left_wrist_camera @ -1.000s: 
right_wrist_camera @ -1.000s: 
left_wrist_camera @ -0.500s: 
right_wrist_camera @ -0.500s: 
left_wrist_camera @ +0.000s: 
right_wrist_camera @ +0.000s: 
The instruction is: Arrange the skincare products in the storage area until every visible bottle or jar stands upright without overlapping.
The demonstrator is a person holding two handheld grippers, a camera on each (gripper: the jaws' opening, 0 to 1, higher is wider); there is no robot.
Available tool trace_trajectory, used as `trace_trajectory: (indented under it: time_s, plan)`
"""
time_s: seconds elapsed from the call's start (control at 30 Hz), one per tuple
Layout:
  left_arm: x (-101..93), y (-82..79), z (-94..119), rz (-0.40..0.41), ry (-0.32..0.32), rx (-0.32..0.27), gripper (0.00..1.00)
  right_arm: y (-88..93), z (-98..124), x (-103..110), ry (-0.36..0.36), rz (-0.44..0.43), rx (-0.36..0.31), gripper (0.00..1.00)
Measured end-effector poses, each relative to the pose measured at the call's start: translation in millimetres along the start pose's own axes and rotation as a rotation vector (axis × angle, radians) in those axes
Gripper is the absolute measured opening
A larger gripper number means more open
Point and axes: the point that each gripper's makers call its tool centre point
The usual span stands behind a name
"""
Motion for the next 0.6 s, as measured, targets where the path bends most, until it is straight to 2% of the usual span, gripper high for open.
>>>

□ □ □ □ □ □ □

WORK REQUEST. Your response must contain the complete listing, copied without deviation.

TASK ANSWER.
left_wrist_camera @ -1.000s: 
right_wrist_camera @ -1.000s: 
left_wrist_camera @ -0.500s: 
right_wrist_camera @ -0.500s: 
left_wrist_camera @ +0.000s: 
right_wrist_camera @ +0.000s: 
The instruction is: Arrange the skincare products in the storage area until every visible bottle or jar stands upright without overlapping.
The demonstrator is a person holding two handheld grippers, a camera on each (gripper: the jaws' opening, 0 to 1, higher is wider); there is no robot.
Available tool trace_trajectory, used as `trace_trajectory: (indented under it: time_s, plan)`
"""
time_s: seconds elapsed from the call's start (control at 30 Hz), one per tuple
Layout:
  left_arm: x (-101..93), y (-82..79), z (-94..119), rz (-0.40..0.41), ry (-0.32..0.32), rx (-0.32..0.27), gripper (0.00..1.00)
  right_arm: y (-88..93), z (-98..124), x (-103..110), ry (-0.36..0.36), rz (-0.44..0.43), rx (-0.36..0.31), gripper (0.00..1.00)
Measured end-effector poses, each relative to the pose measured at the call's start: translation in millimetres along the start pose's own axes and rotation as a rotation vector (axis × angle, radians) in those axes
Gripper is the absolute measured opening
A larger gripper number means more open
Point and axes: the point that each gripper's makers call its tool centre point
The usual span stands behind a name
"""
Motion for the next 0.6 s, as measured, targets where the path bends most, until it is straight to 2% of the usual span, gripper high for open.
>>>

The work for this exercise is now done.